Segment Start: RECORDED INFORMATION

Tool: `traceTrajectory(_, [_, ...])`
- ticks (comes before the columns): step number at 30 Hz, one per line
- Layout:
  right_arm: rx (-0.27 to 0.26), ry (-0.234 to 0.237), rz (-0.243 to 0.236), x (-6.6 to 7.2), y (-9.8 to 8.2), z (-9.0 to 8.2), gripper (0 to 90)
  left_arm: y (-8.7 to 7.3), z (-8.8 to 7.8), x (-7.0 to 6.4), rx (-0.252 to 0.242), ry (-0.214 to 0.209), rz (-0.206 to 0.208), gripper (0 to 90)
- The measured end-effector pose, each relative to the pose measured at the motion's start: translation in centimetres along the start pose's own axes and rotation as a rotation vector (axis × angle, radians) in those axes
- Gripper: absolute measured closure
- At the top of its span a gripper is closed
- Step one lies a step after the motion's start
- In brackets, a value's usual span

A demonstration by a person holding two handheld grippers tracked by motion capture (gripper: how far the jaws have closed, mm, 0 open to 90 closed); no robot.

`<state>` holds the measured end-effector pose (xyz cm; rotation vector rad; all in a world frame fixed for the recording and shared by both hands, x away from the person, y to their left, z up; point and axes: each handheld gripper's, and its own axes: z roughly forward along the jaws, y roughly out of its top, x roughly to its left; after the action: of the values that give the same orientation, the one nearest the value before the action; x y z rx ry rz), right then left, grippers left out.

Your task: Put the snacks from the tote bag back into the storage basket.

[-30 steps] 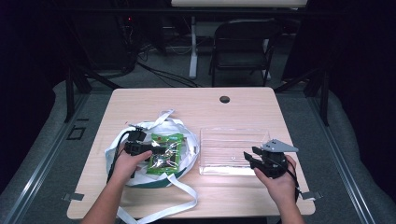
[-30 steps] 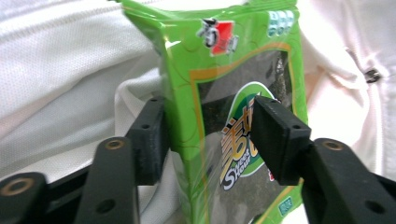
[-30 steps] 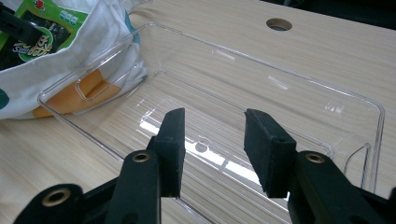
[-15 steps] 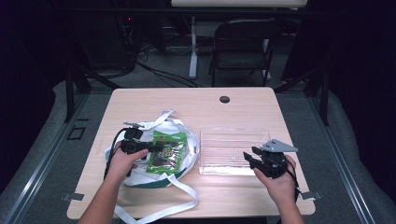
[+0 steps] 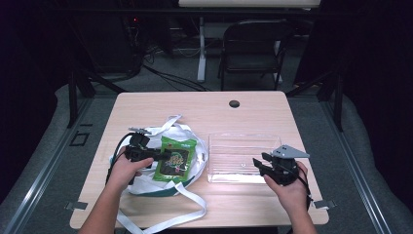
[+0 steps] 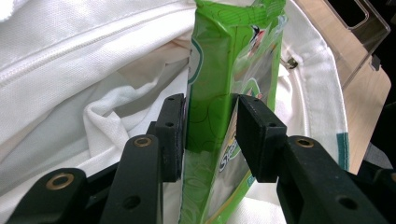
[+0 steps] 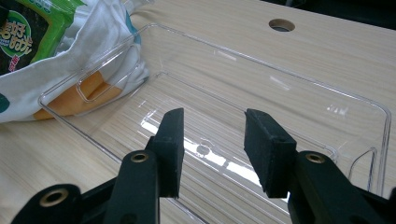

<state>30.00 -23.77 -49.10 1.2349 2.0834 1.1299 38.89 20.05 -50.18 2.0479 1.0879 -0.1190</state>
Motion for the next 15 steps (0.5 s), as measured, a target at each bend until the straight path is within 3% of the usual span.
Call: traceTrajectory(15, [0.003,0.001,-0.003,-0.01,-0.01,0.03,58.0,-0.23,0.25,0.20,0.063,-0.041,0.031,60.8])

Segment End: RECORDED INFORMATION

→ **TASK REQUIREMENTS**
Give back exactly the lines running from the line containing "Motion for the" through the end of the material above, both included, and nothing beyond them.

→ **EXERCISE SOLUTION**
Motion for the next 15 steps (0.5 s), as measured, a target at each bend until the straight path is within 3% of the usual span.
Call: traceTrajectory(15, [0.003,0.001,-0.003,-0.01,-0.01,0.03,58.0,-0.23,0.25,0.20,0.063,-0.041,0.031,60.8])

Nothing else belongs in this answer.